The cap can be removed and re-located quickly, when needed. It can be removed for specimen retrieval and repositioned in less than 1 min for suturing.
Positioning the device takes usually less than 1 min.
Due to its design, there is no need for investment in special curved instruments. All regular laparoscopic instruments can be used.
The repositionable cap allows changing of instrument position without having to reinsert the device.

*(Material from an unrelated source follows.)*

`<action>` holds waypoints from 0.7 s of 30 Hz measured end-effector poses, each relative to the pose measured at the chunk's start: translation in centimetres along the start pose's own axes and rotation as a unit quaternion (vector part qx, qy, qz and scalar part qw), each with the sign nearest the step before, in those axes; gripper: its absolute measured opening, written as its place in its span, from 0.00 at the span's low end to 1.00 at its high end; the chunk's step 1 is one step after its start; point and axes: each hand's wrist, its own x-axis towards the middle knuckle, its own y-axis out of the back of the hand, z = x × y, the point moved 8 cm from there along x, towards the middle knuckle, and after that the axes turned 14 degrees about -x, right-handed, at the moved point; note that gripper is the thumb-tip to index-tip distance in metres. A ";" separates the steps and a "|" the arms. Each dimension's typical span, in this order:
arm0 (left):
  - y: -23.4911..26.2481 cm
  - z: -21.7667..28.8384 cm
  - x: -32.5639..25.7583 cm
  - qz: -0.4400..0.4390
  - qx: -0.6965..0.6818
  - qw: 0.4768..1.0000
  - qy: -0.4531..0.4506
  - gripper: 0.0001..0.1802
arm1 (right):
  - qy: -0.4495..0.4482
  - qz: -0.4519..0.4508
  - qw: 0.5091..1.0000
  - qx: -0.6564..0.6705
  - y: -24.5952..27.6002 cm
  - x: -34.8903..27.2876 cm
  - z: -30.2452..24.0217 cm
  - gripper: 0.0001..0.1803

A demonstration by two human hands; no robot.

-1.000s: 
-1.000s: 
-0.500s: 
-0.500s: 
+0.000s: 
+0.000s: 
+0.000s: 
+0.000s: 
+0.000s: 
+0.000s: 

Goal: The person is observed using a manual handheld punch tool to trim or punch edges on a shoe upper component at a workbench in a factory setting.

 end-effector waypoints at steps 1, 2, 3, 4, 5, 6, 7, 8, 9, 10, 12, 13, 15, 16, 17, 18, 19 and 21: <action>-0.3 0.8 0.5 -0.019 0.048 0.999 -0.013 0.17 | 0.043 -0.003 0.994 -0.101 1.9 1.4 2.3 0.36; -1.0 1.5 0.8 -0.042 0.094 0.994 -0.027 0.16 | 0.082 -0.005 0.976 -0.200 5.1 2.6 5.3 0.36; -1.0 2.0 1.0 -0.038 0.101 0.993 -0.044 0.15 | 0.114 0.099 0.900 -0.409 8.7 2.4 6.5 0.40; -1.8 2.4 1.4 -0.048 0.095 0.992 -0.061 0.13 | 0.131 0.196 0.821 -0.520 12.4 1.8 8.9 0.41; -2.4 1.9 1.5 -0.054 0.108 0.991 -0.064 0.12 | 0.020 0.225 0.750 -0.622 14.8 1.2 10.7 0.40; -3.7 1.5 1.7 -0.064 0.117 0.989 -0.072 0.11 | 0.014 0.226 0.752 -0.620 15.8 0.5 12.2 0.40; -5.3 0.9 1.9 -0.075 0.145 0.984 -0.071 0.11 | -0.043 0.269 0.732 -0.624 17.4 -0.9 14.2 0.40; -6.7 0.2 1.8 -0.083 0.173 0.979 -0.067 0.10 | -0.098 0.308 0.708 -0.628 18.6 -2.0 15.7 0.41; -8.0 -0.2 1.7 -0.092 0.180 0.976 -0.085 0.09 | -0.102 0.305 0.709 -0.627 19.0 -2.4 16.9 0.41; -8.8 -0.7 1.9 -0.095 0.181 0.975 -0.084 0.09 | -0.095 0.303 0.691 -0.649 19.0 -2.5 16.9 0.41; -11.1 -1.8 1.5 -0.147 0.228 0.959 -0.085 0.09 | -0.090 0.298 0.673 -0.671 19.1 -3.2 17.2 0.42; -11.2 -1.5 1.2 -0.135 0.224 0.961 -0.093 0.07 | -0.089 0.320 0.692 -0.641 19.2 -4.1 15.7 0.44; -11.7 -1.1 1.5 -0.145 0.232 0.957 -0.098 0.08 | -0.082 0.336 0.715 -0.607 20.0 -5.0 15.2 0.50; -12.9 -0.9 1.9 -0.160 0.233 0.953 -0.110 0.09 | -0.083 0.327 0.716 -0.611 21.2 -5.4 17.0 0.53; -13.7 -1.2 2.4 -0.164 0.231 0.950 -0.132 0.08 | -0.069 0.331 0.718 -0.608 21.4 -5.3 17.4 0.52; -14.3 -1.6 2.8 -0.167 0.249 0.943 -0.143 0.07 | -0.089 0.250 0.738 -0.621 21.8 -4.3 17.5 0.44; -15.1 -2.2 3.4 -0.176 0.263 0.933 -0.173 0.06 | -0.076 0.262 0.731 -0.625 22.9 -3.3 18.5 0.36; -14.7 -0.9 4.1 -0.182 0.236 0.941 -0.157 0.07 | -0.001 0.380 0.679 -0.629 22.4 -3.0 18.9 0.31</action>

As the devices are basically a hollow sleeve with a cap in which the ports are located, there is no resistance when moving around the instruments. This makes the use of regular straight laparoscopic instruments easier than TEM or SILS™ (Covidien, Mansfield, MA).
Conclusions
Although at present time the appropriate use of local excision is still under debate, TAMIS is a technique that has a potential of increased application and much remains to be learned. Like others,3,27 our group is optimistic that TAMIS came as a good alternative to TEM and also as one of the most important contributions for transanal surgery in the last decades years. Its reduced cost and simplicity shall allow surgeons to learn the technique quite easily. Despite simplicity, care must be taken in patient selection, as pre-operative staging is frequently an understaging of tumors.